─── SUPPLIED MATERIAL ───

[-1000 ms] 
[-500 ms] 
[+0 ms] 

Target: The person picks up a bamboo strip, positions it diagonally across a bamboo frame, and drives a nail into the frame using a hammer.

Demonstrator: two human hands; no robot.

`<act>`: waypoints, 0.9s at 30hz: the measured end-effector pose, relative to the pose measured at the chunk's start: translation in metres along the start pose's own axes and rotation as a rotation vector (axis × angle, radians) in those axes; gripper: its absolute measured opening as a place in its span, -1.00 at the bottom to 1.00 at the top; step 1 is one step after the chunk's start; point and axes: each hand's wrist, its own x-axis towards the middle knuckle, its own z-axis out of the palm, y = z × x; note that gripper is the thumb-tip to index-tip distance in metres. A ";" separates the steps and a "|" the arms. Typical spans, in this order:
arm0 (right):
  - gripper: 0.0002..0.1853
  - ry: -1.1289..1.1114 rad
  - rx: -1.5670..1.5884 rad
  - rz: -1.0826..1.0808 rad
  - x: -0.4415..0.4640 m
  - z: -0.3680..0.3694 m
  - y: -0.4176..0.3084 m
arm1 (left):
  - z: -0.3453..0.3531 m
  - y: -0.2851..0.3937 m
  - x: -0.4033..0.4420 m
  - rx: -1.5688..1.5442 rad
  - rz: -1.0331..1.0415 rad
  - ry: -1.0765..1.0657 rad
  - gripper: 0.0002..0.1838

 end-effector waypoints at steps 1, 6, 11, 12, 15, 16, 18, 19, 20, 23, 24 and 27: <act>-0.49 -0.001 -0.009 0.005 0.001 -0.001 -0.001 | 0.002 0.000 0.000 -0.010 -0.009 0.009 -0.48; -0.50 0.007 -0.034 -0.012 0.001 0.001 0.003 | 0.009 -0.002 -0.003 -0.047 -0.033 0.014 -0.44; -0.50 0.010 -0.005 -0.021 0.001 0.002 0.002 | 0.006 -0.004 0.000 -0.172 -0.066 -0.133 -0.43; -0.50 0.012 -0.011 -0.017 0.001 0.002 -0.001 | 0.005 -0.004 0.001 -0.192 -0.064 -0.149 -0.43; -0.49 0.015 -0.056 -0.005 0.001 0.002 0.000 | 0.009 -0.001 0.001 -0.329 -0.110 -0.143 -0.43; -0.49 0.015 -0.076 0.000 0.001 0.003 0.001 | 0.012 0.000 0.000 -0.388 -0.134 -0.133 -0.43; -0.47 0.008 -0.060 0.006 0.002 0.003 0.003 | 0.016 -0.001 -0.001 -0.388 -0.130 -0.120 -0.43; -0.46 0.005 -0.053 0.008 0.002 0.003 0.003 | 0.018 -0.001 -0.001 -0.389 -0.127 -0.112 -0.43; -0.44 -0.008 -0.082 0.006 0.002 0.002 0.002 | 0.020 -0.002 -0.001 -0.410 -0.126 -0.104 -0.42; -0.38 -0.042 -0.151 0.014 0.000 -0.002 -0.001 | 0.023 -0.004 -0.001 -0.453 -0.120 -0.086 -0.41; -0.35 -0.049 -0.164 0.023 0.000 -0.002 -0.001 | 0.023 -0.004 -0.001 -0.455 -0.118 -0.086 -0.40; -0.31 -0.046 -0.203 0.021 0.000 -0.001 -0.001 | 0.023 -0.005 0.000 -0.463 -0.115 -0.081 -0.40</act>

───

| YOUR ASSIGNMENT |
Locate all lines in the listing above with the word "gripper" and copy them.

| YOUR SOLUTION |
`<act>`: waypoints, 0.9s at 30hz: the measured end-effector pose, relative to the pose measured at the chunk's start: translation in metres along the start pose's own axes and rotation as a rotation vector (axis × angle, radians) in those axes; gripper: its absolute measured opening as a place in its span, -1.00 at the bottom to 1.00 at the top; step 1 is one step after the chunk's start; point and axes: each hand's wrist, its own x-axis towards the middle knuckle, its own z-axis out of the palm, y = z × x; note that gripper is the thumb-tip to index-tip distance in metres. A ";" separates the steps and a "|" the arms. Typical spans, in this order:
  - gripper: 0.0002..0.1853
  - gripper: 0.0002..0.1838

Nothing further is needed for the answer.